The Ho Chi Minh City Association for Agent Orange/Dioxin (AO) Victims on Saturday held a camp involving 200 AO victims and 1,400 people to mark the 52nd anniversary of the start of the chemical warfare program in Vietnam also known as Vietnamese Agent Orange Victims Day.
Offering free medical checkups to AO/Dioxin victims was the highlight of the camp titled “Công lý cho búp măng da cam” (Justice for AO victims).
Also, the association was in collaboration with Ho Chi Minh City TV Channel (HTV) to make a TV program titled “Ân Tình Làng Cam” (Gratitude in AO villages) to raise funds for building homes, providing medical treatment, and offering vocational training courses to AO/Dioxin victims in Xuan Thoi Thuong commune in the rural district of Hoc Mon.
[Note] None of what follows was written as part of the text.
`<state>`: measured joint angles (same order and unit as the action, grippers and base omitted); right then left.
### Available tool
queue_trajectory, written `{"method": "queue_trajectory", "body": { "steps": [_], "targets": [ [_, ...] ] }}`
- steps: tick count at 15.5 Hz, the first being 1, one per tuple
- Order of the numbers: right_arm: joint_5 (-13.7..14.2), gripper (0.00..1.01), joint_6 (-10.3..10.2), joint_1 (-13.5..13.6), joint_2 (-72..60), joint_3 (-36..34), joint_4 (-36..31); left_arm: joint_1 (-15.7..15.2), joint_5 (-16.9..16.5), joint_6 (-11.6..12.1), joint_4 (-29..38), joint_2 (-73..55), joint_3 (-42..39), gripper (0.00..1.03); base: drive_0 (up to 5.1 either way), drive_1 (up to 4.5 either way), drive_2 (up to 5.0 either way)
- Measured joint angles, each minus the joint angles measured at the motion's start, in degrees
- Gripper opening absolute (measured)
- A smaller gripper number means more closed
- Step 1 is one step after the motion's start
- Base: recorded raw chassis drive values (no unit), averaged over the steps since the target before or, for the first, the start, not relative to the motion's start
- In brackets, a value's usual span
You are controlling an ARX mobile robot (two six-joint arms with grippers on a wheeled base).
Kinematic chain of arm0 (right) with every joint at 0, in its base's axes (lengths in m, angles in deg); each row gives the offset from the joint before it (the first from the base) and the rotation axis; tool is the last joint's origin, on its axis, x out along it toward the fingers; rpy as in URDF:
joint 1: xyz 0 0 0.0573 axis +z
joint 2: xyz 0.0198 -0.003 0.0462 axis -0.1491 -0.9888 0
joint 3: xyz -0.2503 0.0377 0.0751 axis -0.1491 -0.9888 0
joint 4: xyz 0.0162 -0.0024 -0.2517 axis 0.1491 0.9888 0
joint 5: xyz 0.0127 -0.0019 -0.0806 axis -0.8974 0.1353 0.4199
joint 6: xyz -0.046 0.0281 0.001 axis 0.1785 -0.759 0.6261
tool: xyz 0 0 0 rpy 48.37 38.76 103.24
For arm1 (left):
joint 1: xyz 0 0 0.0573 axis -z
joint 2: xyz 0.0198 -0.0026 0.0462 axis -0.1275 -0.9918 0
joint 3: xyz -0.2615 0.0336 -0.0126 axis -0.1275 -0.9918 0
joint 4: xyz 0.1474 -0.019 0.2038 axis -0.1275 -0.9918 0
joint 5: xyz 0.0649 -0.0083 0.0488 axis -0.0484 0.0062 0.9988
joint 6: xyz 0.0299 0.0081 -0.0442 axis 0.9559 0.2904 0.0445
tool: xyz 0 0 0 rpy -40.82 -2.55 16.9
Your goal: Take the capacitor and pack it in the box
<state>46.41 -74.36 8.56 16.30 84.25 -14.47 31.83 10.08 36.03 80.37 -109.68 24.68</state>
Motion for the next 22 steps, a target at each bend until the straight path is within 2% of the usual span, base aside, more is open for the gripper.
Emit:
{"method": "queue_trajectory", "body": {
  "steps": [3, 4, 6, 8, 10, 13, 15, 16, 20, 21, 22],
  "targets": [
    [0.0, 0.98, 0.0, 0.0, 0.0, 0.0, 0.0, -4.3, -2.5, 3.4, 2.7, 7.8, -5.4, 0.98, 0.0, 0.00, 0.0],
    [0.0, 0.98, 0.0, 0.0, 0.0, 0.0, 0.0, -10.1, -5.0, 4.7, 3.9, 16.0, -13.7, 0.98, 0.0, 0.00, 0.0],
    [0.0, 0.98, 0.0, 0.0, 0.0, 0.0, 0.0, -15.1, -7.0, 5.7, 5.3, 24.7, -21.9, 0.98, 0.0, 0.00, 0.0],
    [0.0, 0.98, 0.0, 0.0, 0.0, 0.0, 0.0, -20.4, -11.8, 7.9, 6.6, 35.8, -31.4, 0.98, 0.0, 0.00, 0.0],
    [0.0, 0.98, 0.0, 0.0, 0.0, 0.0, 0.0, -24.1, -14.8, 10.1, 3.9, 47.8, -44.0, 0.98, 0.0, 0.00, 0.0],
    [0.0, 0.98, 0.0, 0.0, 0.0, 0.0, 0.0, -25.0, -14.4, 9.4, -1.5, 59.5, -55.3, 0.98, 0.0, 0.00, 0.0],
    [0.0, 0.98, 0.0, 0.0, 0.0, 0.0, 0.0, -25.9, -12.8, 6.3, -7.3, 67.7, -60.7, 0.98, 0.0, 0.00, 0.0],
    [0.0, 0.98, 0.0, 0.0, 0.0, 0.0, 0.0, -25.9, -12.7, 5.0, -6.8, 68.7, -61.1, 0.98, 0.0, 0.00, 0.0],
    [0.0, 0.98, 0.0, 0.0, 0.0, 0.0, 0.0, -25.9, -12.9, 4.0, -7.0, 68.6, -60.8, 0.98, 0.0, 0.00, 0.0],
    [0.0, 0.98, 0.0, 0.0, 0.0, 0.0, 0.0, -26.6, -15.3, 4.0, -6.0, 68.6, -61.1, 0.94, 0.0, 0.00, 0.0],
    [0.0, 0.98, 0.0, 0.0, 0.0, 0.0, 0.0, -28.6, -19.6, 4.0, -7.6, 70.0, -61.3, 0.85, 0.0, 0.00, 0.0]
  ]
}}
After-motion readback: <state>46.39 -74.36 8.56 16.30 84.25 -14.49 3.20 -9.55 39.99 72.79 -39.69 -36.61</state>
A photo exhibition titled “Hành trình cam” (AO journey) is open to public from Aug 9 to 15 at the HCMC Youth Cultural House, the War Relics Museum, and the Women’s Culture House.
For one decade, from 1961 to 1971, the US military sprayed more than 18.2 million gallons of Agent Orange onto more than 10 percent of the land in southern Vietnam as part of its chemical warfare program. The chemical AO contains dioxin – one of the most toxic chemicals known to science.
It is estimated that more than 4.8 million Vietnamese were exposed to AO/dioxin. Many of them have died while millions of their descendants still suffer the effects of the chemical defoliant.